New hint (01/01/2026): Want to match a specific anime style? Try using style LoRAs — they helped me a lot with a One Piece character.

today, I’d like to describe my workflow for creating “Juujika no Rokunin” character models.
As you probably know, the manga has no anime adaptation yet, so to get fully colored models you have to do a few extra steps.
My solution: ControlNet Colorization.

Before we start: the workflow can be a bit tedious — there are several things you need to prepare in order to create a good image.


Preparation

Before you can even begin, some conditions must be met:

  • You need to know what the character actually looks like.
    Sounds obvious, but some side characters barely have any visual reference or appear only a few times.

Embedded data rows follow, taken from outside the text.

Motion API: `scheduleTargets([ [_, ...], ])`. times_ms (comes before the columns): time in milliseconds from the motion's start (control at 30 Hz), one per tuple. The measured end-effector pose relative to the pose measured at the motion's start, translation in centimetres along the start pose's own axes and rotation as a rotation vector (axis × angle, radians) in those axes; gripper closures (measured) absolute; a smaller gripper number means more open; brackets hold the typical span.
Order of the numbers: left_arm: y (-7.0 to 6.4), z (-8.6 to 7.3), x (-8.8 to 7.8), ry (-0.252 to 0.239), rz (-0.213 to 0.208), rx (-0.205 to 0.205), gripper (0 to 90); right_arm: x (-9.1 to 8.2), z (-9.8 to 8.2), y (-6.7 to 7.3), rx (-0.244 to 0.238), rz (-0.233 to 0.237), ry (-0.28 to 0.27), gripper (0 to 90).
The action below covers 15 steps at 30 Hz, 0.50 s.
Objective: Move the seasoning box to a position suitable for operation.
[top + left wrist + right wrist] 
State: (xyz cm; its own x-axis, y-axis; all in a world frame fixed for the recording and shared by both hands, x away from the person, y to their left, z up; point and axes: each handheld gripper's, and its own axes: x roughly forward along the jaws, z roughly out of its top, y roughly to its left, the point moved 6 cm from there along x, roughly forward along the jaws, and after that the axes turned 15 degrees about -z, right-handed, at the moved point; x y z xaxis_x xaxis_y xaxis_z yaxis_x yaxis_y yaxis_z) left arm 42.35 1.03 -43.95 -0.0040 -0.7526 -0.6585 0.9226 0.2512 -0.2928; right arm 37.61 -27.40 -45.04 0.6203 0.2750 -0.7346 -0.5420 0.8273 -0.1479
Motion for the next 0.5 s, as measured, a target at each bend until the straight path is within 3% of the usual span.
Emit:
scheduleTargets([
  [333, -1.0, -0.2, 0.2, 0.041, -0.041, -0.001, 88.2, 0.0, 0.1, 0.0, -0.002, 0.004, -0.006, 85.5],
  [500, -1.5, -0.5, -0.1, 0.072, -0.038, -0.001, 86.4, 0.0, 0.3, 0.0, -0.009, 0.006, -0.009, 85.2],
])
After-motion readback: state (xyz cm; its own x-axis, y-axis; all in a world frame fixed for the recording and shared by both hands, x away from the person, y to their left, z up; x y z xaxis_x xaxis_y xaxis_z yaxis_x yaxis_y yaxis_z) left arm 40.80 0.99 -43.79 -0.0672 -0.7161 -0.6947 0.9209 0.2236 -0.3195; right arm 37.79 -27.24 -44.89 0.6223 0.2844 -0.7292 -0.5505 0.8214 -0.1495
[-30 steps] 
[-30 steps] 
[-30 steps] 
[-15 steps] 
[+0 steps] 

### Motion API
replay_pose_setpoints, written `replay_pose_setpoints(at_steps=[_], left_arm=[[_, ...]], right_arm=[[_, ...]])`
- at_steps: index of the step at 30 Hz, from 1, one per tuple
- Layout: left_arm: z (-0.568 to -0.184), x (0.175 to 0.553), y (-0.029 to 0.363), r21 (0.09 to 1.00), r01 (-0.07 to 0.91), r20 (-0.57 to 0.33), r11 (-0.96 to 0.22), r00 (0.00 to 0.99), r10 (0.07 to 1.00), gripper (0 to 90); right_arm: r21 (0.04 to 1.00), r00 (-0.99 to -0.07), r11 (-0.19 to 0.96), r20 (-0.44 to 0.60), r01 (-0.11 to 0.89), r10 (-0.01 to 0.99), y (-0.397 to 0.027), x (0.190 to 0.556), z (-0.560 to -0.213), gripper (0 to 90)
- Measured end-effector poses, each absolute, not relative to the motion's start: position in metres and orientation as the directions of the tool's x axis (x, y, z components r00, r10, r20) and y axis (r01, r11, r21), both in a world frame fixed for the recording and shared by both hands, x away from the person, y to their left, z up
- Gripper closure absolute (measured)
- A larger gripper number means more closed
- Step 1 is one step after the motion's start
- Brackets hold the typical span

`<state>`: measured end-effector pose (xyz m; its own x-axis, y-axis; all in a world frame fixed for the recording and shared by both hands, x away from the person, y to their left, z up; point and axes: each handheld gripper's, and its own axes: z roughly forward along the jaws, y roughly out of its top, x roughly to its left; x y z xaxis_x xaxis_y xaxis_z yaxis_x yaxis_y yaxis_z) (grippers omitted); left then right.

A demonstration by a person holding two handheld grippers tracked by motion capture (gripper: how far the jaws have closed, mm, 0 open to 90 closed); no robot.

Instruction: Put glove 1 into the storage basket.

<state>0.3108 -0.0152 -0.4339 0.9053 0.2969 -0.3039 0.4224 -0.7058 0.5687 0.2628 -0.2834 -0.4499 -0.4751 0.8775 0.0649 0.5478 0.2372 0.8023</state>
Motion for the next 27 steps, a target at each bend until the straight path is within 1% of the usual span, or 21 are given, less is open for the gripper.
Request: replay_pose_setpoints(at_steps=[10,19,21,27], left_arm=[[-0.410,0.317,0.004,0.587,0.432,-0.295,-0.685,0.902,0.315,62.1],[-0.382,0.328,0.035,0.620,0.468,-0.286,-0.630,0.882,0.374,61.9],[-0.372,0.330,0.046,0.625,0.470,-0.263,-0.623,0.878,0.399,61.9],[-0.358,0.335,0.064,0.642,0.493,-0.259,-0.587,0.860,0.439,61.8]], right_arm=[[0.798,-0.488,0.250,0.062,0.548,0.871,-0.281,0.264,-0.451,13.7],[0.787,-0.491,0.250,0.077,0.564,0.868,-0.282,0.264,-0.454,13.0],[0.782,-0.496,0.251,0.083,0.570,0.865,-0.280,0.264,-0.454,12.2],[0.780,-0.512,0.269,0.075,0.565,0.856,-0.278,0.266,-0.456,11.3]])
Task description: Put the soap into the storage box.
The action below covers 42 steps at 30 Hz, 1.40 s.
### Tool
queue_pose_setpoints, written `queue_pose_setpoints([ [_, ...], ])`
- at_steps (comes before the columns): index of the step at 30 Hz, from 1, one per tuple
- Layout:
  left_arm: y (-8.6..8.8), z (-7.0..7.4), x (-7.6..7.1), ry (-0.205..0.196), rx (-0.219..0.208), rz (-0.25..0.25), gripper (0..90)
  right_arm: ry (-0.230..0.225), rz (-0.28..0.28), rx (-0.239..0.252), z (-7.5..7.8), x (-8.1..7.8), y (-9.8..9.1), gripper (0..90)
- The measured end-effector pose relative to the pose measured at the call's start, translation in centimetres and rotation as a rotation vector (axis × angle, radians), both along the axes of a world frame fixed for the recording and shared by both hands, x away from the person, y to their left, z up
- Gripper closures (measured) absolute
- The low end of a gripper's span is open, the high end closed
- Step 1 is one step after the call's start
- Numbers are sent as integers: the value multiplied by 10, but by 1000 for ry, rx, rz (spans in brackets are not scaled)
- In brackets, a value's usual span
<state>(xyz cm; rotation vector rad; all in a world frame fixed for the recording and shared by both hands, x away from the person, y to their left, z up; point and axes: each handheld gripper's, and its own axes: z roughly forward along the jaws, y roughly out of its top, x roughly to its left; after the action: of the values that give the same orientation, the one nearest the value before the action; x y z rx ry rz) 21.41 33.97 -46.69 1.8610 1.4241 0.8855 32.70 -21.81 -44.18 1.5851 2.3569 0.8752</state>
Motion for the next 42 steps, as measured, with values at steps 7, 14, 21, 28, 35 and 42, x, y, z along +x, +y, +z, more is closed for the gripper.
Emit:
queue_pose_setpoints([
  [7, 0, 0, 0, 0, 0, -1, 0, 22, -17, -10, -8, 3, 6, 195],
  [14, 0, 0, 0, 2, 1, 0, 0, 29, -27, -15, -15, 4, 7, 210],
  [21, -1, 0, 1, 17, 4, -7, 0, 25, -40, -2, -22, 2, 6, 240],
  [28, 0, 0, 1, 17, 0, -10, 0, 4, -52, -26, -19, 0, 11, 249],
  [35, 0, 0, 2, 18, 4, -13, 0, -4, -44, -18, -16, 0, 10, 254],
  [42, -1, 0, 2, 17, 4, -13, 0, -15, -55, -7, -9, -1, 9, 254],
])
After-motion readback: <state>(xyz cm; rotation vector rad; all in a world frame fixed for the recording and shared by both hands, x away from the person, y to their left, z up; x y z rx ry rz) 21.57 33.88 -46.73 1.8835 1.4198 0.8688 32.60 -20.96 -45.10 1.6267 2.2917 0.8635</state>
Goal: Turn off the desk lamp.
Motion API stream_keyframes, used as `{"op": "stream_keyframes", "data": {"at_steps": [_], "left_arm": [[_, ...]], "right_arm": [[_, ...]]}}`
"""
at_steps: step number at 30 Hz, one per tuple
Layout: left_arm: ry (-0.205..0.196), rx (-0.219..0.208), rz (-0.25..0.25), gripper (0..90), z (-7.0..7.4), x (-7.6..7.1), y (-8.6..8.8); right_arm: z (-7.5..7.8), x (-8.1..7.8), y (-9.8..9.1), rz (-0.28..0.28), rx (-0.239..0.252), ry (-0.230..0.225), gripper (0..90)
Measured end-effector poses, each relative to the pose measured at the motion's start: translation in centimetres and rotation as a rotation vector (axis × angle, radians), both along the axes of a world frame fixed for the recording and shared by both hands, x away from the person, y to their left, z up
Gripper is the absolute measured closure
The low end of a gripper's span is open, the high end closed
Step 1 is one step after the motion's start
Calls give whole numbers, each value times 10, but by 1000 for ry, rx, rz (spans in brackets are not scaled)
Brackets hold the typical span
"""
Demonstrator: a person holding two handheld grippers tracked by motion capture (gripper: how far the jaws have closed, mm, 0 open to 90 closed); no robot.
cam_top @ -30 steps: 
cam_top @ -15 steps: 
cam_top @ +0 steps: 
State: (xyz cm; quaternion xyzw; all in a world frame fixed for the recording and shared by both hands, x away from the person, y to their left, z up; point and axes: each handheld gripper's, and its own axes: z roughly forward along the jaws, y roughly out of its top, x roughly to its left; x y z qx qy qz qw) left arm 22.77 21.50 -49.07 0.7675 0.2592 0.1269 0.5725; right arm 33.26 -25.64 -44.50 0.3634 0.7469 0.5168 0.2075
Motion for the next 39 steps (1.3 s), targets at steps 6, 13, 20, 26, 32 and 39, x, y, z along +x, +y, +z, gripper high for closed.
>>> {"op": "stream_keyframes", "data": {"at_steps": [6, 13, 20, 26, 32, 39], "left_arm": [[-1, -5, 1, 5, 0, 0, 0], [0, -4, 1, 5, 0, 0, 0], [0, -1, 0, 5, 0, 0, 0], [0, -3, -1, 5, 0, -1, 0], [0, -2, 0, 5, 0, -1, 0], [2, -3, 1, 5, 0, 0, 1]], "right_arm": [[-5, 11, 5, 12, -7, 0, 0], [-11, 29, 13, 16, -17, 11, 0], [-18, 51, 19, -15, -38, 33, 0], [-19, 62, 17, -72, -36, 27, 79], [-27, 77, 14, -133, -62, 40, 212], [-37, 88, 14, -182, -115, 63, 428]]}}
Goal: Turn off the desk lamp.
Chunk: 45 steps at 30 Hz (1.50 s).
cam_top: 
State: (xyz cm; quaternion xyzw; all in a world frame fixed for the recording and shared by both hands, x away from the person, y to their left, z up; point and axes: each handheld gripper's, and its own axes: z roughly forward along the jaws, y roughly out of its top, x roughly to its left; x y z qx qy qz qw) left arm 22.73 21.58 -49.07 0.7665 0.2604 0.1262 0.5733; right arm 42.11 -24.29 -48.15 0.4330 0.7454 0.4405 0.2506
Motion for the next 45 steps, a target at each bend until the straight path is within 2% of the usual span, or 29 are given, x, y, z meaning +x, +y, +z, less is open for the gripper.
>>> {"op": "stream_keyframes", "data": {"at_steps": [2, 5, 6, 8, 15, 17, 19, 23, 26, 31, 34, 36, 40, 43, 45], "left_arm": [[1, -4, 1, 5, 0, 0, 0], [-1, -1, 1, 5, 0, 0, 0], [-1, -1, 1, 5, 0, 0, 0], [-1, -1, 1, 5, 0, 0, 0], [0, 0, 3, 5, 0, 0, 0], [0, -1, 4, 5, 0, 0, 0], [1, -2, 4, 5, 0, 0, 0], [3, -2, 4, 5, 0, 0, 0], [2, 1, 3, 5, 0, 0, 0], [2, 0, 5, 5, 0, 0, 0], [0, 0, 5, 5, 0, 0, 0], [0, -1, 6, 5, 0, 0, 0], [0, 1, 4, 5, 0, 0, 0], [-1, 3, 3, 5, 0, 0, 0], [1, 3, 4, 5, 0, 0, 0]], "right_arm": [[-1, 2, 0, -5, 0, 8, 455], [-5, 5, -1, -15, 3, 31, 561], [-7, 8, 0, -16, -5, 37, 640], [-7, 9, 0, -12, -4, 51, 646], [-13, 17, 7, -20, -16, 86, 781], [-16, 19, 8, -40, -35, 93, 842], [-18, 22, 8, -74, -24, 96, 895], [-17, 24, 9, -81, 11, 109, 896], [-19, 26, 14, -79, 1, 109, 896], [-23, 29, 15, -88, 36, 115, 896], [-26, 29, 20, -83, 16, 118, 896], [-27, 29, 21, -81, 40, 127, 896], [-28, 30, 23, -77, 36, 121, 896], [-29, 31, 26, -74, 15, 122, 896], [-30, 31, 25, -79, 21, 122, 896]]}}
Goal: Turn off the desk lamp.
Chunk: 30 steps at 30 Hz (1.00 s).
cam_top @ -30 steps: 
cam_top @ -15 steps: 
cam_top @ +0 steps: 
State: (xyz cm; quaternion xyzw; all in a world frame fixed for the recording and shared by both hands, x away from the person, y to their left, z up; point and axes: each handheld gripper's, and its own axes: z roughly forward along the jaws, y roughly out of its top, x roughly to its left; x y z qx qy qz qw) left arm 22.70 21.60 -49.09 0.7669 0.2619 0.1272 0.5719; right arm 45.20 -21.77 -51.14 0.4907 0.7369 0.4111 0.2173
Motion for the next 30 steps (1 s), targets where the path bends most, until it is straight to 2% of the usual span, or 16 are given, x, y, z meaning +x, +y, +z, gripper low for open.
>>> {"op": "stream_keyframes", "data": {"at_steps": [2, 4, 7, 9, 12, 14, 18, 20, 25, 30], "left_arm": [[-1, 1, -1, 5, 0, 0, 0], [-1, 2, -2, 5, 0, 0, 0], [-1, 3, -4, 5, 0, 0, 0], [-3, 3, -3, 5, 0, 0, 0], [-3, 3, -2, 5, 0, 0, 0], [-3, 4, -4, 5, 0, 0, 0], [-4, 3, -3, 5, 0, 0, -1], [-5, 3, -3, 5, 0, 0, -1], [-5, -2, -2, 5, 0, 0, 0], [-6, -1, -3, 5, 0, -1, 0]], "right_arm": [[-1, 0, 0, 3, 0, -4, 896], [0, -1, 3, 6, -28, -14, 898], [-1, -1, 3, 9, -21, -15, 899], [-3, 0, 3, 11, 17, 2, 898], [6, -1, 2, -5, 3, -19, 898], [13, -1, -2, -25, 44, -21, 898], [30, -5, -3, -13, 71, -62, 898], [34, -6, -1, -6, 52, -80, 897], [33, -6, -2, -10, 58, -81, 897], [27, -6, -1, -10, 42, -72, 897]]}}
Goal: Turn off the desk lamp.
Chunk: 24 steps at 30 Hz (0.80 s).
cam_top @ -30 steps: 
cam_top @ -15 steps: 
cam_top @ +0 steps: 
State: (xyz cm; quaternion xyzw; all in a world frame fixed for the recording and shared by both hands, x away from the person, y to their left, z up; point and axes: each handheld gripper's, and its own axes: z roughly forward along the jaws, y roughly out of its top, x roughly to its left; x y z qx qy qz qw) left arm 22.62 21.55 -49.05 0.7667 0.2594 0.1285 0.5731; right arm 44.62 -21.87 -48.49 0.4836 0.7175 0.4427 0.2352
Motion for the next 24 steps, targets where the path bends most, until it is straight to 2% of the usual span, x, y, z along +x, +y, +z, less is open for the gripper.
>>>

  • You need a fair number of images to train a model.
    Usually between 30–200 images.
    My sweet spot is ~100.

  • Small trick: Inpainting
    If you don’t have enough images, you can inpaint existing ones to add variety.


Requirements

  • Installed Automatic1111, or a fork/extension (ReForge, Forge, Forge Neo…)

  • If you know how to use ComfyUI, it will probably work as well, but since I don’t use it, I can’t guarantee anything.

I’m currently using Forge f2.0.1v1.10.1-previous-669-gdfdcbab6 classic with Torch 2.8, since I have an RTX 5070 Ti GPU.
(If you have a suggestion for a newer, fully working Forge build — especially with xFormers for Blackwell — please drop it in the comments! actually found a newer forge here. It supports some new features like sageattention, flashattention, xformers for blackwell, cuda streams... )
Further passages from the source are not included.